Tripepi Smith grew from nothing to something with the help of a lot of mentors and advocates along the way. None were more impactful than Frank Tripepi, retired city manager, Willdan executive and father to my wife and co-founder Nicole (Tripepi) Smith. As readers of this newsletter know, we lost Frank this year, but his life lessons live on in the profession through the work of countless city professionals who benefitted from Frank’s mentorship, as well as through our firm’s name - Tripepi Smith. Thank you Frank.

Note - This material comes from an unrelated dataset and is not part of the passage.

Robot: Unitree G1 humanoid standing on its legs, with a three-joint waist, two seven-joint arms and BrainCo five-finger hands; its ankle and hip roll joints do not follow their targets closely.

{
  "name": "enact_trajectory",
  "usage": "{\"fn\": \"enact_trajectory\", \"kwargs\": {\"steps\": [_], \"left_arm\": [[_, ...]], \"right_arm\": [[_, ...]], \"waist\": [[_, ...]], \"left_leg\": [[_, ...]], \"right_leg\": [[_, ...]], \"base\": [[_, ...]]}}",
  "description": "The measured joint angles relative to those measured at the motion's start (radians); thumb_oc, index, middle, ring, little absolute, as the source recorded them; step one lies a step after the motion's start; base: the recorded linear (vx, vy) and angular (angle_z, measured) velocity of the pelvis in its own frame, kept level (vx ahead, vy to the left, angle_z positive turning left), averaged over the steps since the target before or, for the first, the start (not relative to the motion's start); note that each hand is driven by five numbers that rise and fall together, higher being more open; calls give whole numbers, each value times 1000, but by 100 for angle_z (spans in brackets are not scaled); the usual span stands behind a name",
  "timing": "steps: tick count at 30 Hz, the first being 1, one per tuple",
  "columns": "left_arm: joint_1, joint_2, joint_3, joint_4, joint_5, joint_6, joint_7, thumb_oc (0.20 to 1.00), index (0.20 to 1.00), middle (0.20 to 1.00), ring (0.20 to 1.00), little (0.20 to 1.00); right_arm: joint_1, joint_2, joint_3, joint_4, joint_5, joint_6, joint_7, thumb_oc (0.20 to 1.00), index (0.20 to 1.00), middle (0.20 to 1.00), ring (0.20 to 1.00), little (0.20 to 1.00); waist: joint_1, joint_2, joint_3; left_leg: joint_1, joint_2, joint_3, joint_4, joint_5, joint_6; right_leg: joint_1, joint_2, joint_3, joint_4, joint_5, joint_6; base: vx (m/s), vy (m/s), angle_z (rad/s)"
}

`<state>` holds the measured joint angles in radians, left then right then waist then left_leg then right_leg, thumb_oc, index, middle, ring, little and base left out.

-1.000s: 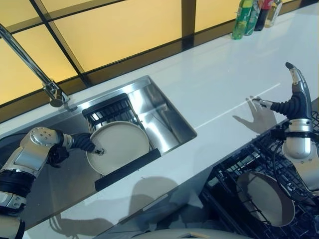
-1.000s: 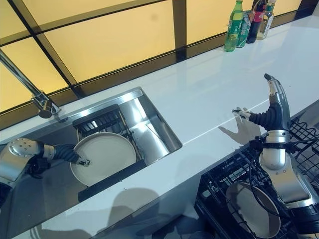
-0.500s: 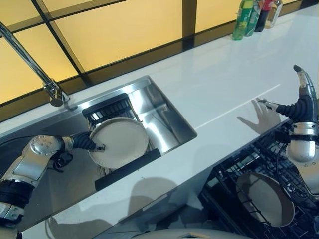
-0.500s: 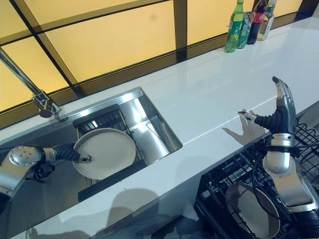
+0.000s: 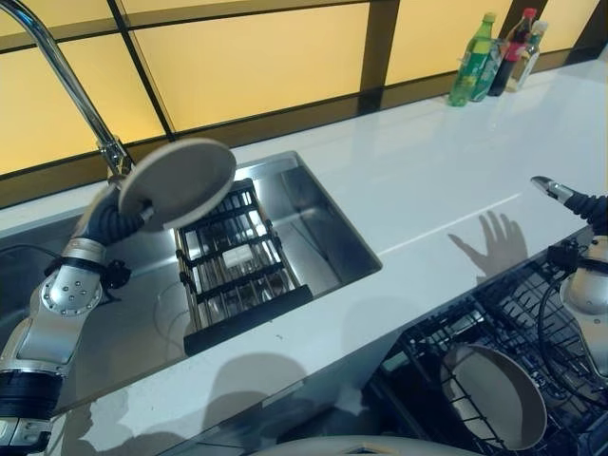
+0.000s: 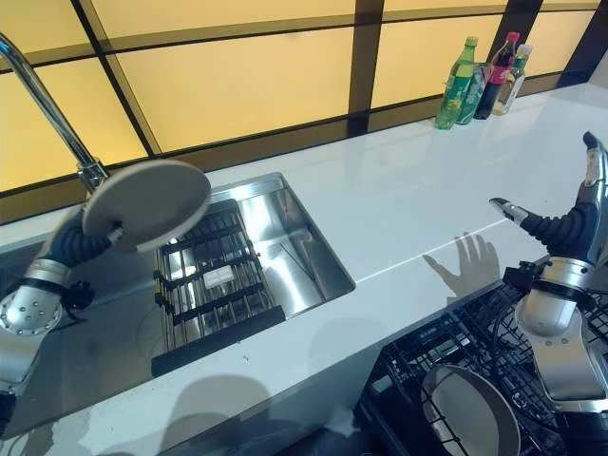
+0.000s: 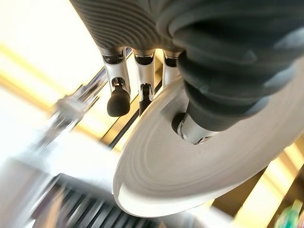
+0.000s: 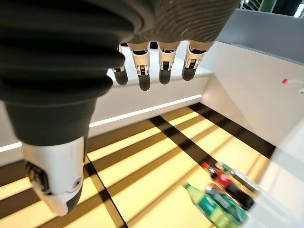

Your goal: Pick up plates and place into dishwasher.

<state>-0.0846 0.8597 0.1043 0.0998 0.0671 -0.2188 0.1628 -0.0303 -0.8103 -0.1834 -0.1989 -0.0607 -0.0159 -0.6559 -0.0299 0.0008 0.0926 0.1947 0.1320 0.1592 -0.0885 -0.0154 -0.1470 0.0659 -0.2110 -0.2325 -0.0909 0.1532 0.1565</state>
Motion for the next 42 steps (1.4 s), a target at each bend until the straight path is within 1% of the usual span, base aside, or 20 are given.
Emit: {"fn": "enact_trajectory", "kwargs": {"steps": [3,6,9,11,12,14,16,18,22,25,29,31,34,39,42], "left_arm": [[-3,-35,-4,-48,33,-55,67,200,200,200,200,200],[-29,-74,-14,-69,37,-117,112,200,200,200,200,200],[-75,-94,-63,-94,39,-168,147,200,200,200,200,200],[-121,-116,-119,-96,42,-195,175,200,200,200,200,200],[-141,-128,-142,-107,61,-206,182,200,200,200,200,200],[-166,-144,-195,-135,87,-230,183,200,200,200,200,200],[-171,-144,-225,-160,118,-259,180,200,200,200,200,200],[-190,-146,-268,-161,118,-267,180,200,200,200,200,200],[-235,-164,-325,-161,120,-279,170,200,200,200,200,200],[-259,-174,-343,-181,156,-280,155,200,200,200,200,200],[-271,-170,-376,-207,160,-299,72,200,200,200,200,200],[-272,-135,-402,-214,160,-304,17,200,200,200,200,200],[-281,-73,-401,-216,154,-322,-12,200,200,200,200,200],[-302,-69,-400,-216,155,-332,-42,200,200,200,200,200],[-305,-51,-395,-217,155,-338,-83,200,200,200,200,200]], "right_arm": [[-59,1,2,-42,-5,-24,8,1000,1000,1000,1000,1000],[-150,10,69,-86,10,-77,59,1000,1000,1000,1000,1000],[-228,28,162,-104,37,-112,123,1000,1000,1000,1000,1000],[-270,67,220,-104,60,-130,176,1000,1000,1000,1000,1000],[-284,83,246,-106,77,-135,208,1000,1000,1000,1000,1000],[-309,113,304,-107,107,-137,272,1000,1000,1000,1000,1000],[-319,132,324,-108,131,-137,324,1000,1000,1000,1000,1000],[-322,139,347,-108,152,-137,361,1000,1000,1000,1000,1000],[-322,155,399,-108,172,-135,432,1000,1000,1000,1000,1000],[-322,166,421,-108,173,-128,470,1000,1000,1000,1000,1000],[-322,167,428,-108,174,-121,490,1000,1000,1000,1000,1000],[-322,165,428,-108,193,-113,498,1000,1000,1000,1000,1000],[-321,160,429,-107,212,-104,520,1000,1000,1000,1000,1000],[-320,156,430,-107,212,-99,548,1000,1000,1000,1000,1000],[-318,124,430,-107,212,-88,574,1000,1000,1000,1000,1000]], "waist": [[7,0,-1],[21,-2,-5],[27,-11,-12],[34,-19,-23],[43,-23,-27],[47,-30,-34],[45,-33,-37],[44,-30,-41],[42,-22,-45],[40,-21,-46],[38,-18,-49],[32,-15,-51],[18,-12,-53],[16,-6,-55],[18,-6,-56]], "left_leg": [[0,1,-1,0,1,-2],[1,3,-3,0,2,-4],[2,3,-12,1,4,-4],[2,4,-23,1,5,-5],[3,4,-23,0,5,-5],[2,4,-24,1,6,-5],[2,4,-24,1,6,-5],[2,4,-24,1,6,-5],[3,4,-24,1,6,-5],[4,4,-23,1,6,-5],[4,4,-23,1,6,-5],[4,4,-22,1,6,-5],[5,4,-22,0,6,-5],[5,4,-22,0,6,-5],[5,4,-22,0,6,-5]], "right_leg": [[1,1,-1,0,0,0],[3,3,-3,0,0,-1],[10,2,-13,0,-1,-1],[18,2,-24,0,-4,-2],[18,2,-25,0,-4,-2],[19,2,-25,0,-4,-2],[19,2,-25,0,-4,-2],[19,2,-25,0,-4,-2],[19,2,-25,0,-4,-2],[20,2,-25,0,-4,-2],[20,2,-24,0,-4,-2],[20,2,-24,0,-4,-2],[21,2,-24,0,-4,-2],[21,2,-23,0,-4,-2],[21,2,-23,0,-4,-2]], "base": [[0,0,0],[-8,-3,1],[-19,-6,9],[-13,-4,14],[-10,-8,6],[0,0,0],[0,0,0],[0,0,0],[0,0,0],[0,0,0],[0,0,0],[0,0,0],[0,0,0],[0,0,0],[0,0,0]]}}
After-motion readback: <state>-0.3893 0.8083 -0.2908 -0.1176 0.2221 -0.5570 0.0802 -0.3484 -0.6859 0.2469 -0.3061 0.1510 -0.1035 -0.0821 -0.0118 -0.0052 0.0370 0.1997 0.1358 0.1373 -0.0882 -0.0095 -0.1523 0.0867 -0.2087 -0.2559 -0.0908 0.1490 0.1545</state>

In the early days of Tripepi Smith, we were an army of two (Ryder and Nicole) and I attended League of California Cities meetings in Los Angeles and Orange counties looking to meet some people and learn about local government so I could figure out how to be helpful. Frank had introduced me to Troy Butzlaff and Karen Ogawa who were paired up in Placentia as the CAO and finance director, respectively. They had some technology needs at the time that I knew I could help them with, and they gave me a shot to prove myself - making City of Placentia the first city client for Tripepi Smith. Cities are not big on risk and as a newcomer, I represented risk. It worked out well for everyone. Thank you, Troy and Karen.
In June of 2013, Tripepi Smith had four employees, and the City of La Cañada Flintridge (LCF) asked if I could help them develop a community resource guide for tree preservation and education. Mark Alexander was (and remains) serving as the city manager and Kevin Chun was his number two. I had met them both through the California Contract Cities Association. LCF City Hall was still in an older commercial building on Foothill Boulevard, and I spent several hours sitting in rooms chatting with the kind and thoughtful staff at LCF learning about trees. LCF later issued an RFP for communication support services, and it was the first big RFP win for Tripepi Smith. As a result, the City became our first retainer engagement for communication support services. I reflect on this particularly as Mark has announced his retirement plans, which means I will just fall short of ten years of getting to work with him. Thank you, Mark and Kevin.
My final thank you is to Jack Simpson. In 2000, he gave my name to the California City Management Foundation (CCMF) board as a “web guy” who could help the Foundation build a website. I subsequently met up with a fellow 20-something Jim Lewis who was working for the then-president of the CCMF Board and Claremont city manager Glenn Southard. That initial introduction and the following 22 years of partnership with CCMF introduced me to countless CCMF-affiliated friends and relationships such as Bill Garrett, Rita Geldert, Ken Pulskamp, Wade McKinney, Ken Striplin and dozens more. Each of them have been friends and mentors over the decades, but it started with Jack. Thank you, Jack.
The butterfly effect is real. One small act over twenty years ago changed the course of lives. Local government is a tight circle of relationships and connections. People, projects and stories constantly circle in a relatively small sea of public agencies, creating thousands of opportunities to be thankful for people and their impact on the random walk that our lives can take. Who will we thank twenty years from now?
There are hundreds more to be thankful for, but there is a November in 2023 according to my calendar, and I will have some more digital room to share more thanks.